I imagine that adapting the analysis to the German DCAT-AP standard wouldn't be difficult. Many properties are the same or very similar.
Do you have a specific data catalog (e.g. Berlin, Munich etc.) in mind that you would like to try? Can you imagine collaborating on this?
I can definitely imagine collaborating and adapting this for Berlin. I am just not very familiar with the standard yet and would need time to get used to the format. Any material you could recommend getting up to speed?
I've forked the repo and started to adapt some of the 01_mdv_eda.ipynb and utils.py (DCAT_CLASS_DATASET, DCAT_CLASS_DISTRIBUTION) code to the DCAT-AP.de standard for Berlin. It was a bit complicated because I couldn't find a version of the standard in clean JSON but only jsonld. Also, unsurprisingly, there are some differences in the standard one has to figure out. I think this might be off to a good start, but there will be a lot of double-checking needed later.
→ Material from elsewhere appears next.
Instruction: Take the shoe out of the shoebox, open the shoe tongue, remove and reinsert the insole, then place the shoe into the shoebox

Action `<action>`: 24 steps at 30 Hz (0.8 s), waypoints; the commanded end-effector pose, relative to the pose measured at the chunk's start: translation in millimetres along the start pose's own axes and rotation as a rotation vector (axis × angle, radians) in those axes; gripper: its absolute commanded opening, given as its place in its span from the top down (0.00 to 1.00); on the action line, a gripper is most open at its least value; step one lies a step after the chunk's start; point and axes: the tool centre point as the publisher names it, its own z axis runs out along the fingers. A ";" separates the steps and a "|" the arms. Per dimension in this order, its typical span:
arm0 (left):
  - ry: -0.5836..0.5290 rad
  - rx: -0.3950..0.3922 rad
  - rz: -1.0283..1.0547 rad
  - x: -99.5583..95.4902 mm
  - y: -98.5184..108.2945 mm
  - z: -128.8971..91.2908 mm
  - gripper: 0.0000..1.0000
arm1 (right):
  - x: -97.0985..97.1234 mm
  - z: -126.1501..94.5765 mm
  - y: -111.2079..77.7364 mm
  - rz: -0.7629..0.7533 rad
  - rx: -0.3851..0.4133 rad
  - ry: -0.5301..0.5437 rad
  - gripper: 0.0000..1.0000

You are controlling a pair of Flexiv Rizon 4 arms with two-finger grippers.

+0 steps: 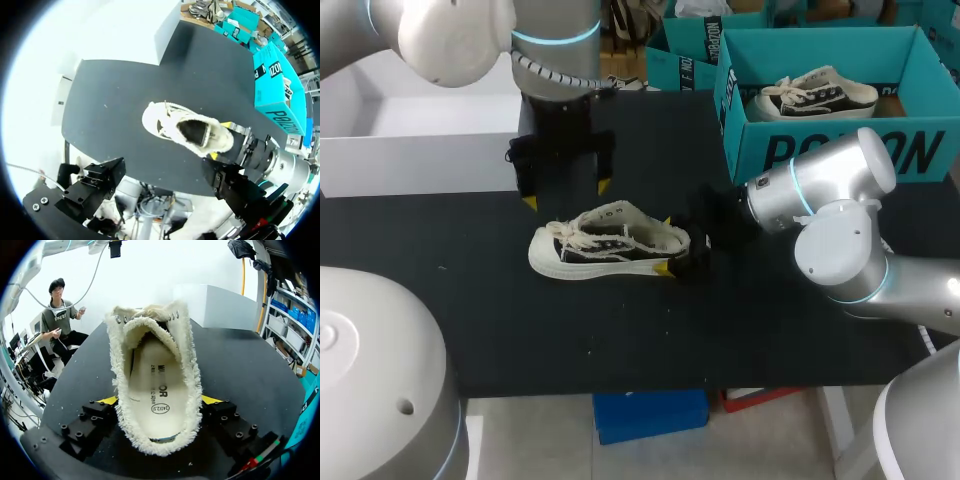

https://github.com/tifa365/dcat_ap_de_ai-analyzer/blob/main/01_mdv_eda.ipynb https://github.com/tifa365/dcat_ap_de_ai-analyzer/blob/main/utils.py
Great! Thanks for your effort. I'll have a look. 👍🚀
Just this morning I started to look into your suggestion and created a fork to collaborate on this. Haven't pushed it yet. Will first look into your code.
In regard to sources (just for completeness sake) - I generally refer to the DCAT standard information like this for DE: https://www.dcat-ap.de/def/dcatde/2.0/spec/ (mainly «Klasse Datensatz» and «Klasse Distribution»)
To download the Metadata from the OGD portal of Berlin I found this CKAN documentation: https://berlinonline.github.io/open-data-handbuch/#schnittstellen
If you prefer to continue this conversation via email or chat feel free to ping me on LinkedIn: https://www.linkedin.com/in/patrickarnecke/
It's also perfectly fine to continue here pseudonymously.
Since we could resolve a couple of questions bilaterally I close this issue for now.
First of all, a big thank you for the 3 new AI projects and open sourcing the complete code. I also found it a very smart idea to use the Streamlit library for prototyping before diving too deep into more complicated frontends that are difficult to iterate with.
I am really no expert on this topic, but how difficult would it be to adapt the code to checking DCAT-AP.de or OGD metadata standards?